53個の暗記より二分木が速い理由、短点と長点がどう枝を分けるか、数えるのをやめて音の形として聞けるようになるまでの練習法。

モールス符号は一覧表ではなく木である

多くの符号表は、53個の無関係な並びとして提示する。だが実際は違う。すべての符号は二分木をたどった経路そのものだ。根から始めて、短点なら左、長点なら右へ。1段下れば E か T。2段で I・A・N・M。すべての文字は木のどこかにあり、その符号とは、そこへ至るまでの道順にほかならない。

なぜ速いのか

木の上では、項目ではなく関係を覚えることになる。E は短点1つ。

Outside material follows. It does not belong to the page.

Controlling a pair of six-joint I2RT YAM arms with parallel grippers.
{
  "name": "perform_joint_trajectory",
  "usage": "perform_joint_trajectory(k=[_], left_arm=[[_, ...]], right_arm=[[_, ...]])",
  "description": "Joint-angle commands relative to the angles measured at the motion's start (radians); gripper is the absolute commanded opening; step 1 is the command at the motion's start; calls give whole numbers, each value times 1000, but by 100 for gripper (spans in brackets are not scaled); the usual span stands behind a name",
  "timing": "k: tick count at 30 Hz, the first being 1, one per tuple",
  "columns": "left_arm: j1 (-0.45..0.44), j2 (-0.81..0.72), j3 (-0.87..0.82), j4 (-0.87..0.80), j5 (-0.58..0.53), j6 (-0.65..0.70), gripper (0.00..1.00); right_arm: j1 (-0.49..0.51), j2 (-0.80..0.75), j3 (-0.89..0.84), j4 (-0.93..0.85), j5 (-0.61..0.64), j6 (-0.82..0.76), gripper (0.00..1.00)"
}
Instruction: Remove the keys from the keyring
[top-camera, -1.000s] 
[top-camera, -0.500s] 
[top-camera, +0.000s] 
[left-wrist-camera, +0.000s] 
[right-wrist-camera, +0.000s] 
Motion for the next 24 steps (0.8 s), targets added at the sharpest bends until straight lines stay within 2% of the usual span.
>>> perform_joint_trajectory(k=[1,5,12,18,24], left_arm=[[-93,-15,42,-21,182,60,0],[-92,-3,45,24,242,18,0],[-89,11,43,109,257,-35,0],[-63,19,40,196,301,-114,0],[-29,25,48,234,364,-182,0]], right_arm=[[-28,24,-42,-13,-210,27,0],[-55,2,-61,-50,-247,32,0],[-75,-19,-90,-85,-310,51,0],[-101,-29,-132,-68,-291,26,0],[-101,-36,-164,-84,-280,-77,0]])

もう1つ足せば I。さらに足せば S。もう1つで H。4文字が「短点を足していくだけ」という1つの考えに収まる。反対側も同じで、T・M・O は長点が1つ・2つ・3つ。構造が見えた瞬間、符号表は記号の壁ではなく、歩ける地図に変わる。

丸が短点、角が長点

この練習器では、節点の形がそこへ至った最後の符号を示す。丸い節点は短点で、角い節点は長点でたどり着いたもの。枝の線も、細ければ短点、太ければ長点。どの文字の符号も、図を見るだけで読み取れる。

短点と長点は「比」であって、決まった長さではない

長点は常に短点の3倍で、その1単位の長さは送信速度で変わる。12 WPM なら短点100ミリ秒・長点300ミリ秒。40 WPM なら短点30ミリ秒・長点90ミリ秒。つまり速い送信の長点は、遅い送信の短点より短い。誰もミリ秒を測って解読してはいない。相手のテンポに乗り、その中での相対比で判断している。音楽の拍を追うのと同じことだ。

数えるのは通過点であって、目的地ではない

初心者は「短・長・短」と聞いて経路をたどり R にたどり着く。だが毎分20語を超えるとその余裕はなくなり、熟練者は要素ごとの解読をやめる。1文字が1つの音の形としてまるごと届き、話し言葉を聞き取るように認識される。学習法が「文字そのものは最初から速く、文字と文字の間だけを広げる」となっているのはこのためだ。文字を遅くすると音の形が崩れ、数えるモードから抜け出せなくなる。

ここでの練習のしかた

モードを「出題」にする。文字が示されるので、符号樹の上で探して打つ。間違えると正解の経路が緑に光る。実はそこが一番覚える瞬間だ。対象は短い符号6字から始まり、正解するにつれて広がるので、最初から53字を相手にすることはない。進捗はブラウザに残るので、明日また続きから始められる。